**AIM OF THE TASK:**
Go through the data below and count every line that has the word "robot". Return only the count.

**AVAILABLE DATA:**

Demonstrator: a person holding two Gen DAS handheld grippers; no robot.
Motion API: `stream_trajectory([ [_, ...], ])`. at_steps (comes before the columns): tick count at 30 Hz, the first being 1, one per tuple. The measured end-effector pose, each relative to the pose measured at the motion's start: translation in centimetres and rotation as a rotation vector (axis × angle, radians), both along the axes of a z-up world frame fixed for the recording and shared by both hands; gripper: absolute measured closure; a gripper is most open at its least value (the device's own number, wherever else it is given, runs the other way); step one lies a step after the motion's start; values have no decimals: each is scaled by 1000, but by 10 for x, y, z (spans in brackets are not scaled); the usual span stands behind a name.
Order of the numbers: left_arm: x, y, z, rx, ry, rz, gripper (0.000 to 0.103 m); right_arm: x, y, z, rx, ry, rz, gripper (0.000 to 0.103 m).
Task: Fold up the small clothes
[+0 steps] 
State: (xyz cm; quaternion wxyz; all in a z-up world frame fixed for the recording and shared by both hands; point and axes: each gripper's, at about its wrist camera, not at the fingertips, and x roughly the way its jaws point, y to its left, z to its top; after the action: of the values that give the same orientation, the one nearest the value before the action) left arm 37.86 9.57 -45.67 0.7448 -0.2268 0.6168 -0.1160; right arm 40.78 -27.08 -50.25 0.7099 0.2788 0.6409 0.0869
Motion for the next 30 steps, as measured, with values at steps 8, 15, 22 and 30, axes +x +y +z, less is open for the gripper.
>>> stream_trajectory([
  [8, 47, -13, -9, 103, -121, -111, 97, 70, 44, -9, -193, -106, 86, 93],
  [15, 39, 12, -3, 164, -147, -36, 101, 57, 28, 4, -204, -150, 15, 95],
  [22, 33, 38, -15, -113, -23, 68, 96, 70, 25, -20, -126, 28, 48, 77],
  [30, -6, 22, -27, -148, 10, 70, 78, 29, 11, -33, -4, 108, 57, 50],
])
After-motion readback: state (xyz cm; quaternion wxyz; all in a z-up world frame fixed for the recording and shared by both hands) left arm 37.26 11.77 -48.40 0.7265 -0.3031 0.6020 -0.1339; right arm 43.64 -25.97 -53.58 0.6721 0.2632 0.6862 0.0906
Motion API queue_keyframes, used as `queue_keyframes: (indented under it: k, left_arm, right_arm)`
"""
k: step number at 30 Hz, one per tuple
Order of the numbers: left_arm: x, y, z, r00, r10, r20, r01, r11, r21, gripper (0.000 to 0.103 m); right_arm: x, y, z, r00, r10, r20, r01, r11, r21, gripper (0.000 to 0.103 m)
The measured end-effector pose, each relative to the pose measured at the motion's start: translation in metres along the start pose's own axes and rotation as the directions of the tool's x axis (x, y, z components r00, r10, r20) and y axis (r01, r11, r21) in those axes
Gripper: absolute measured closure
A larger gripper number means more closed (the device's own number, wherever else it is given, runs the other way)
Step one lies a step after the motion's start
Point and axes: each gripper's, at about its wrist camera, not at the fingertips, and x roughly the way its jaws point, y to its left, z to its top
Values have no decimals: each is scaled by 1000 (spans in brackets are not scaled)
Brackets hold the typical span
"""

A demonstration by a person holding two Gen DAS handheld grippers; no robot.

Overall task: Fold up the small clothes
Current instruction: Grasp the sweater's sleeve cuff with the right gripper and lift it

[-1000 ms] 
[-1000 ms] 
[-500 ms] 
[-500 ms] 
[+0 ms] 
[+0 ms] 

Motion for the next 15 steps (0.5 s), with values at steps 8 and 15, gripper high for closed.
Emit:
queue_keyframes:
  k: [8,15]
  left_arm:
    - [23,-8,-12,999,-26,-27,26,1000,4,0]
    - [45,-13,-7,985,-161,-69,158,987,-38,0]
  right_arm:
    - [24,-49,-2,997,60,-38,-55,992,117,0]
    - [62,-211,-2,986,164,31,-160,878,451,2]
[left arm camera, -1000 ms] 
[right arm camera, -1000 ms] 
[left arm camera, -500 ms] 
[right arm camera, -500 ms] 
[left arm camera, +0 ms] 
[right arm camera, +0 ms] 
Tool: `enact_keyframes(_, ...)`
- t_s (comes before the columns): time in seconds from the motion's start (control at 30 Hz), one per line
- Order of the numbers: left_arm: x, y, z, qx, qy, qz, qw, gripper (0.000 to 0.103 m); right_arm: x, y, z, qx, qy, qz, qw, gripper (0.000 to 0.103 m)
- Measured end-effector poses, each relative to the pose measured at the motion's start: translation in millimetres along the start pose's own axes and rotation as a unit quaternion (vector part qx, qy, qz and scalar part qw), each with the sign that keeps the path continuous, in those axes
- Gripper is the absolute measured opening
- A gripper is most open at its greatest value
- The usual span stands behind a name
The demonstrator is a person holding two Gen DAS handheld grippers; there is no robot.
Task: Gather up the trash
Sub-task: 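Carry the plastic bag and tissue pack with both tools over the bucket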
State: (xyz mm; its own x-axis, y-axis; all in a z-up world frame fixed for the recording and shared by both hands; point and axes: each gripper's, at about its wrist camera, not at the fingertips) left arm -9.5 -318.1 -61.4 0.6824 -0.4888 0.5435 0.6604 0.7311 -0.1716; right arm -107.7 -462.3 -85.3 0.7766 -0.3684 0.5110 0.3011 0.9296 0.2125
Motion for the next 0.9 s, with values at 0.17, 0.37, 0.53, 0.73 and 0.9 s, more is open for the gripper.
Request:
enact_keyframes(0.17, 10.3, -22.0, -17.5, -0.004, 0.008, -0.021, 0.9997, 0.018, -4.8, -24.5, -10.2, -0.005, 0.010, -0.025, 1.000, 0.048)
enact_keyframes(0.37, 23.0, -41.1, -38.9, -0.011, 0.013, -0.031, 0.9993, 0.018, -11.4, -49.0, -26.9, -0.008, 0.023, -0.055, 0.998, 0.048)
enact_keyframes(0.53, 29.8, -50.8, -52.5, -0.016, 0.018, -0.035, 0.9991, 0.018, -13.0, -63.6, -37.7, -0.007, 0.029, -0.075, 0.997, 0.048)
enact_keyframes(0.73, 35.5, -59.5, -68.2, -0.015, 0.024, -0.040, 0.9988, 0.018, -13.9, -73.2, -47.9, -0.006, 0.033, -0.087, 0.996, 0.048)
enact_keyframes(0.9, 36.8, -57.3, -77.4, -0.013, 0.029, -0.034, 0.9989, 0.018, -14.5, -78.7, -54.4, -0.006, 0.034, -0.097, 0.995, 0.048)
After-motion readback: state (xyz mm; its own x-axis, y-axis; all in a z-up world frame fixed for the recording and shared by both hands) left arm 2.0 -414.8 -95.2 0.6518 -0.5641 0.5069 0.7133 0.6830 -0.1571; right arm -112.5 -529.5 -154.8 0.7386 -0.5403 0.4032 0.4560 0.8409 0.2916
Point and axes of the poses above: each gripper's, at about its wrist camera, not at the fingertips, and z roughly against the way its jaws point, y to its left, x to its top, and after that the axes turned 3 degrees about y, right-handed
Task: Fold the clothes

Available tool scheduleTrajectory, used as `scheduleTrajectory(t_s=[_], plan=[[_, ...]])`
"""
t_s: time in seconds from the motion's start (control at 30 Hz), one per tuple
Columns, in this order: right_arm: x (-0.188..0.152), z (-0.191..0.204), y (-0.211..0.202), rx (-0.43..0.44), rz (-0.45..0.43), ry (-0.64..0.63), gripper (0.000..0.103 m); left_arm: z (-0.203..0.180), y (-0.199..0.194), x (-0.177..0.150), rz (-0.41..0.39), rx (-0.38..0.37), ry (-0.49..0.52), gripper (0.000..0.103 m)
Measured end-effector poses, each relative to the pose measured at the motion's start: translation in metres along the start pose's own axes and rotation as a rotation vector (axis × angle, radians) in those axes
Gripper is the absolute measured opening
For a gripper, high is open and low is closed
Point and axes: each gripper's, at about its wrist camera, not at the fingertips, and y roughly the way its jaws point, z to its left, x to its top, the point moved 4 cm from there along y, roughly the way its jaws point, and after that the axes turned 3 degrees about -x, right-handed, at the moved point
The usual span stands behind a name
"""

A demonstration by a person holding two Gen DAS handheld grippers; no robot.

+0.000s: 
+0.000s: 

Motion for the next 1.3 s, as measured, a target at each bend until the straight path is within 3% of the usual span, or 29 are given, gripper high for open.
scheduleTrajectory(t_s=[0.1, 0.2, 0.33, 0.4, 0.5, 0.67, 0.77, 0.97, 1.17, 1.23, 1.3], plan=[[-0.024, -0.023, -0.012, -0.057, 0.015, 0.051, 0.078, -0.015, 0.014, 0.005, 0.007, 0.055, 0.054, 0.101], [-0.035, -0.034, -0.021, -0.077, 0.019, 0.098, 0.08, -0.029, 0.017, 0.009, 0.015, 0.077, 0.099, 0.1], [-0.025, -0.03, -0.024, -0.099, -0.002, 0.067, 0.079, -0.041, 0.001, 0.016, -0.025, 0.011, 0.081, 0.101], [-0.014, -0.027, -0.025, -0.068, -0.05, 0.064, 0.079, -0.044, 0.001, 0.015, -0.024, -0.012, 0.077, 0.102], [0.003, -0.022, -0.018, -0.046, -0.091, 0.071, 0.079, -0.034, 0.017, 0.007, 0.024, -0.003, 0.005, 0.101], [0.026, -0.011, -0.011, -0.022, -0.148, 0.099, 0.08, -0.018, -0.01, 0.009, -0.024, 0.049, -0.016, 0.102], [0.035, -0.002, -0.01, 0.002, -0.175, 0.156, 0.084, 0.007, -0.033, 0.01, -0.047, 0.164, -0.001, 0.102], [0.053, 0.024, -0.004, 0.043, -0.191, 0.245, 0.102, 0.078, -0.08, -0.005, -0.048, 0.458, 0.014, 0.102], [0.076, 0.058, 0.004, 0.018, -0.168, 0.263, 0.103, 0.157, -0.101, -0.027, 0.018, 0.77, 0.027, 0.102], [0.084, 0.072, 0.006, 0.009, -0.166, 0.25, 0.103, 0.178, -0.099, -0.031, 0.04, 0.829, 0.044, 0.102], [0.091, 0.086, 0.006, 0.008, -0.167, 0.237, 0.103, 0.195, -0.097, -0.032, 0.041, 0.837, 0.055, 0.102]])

**SOLUTION FOR THIS PROBLEM:**
4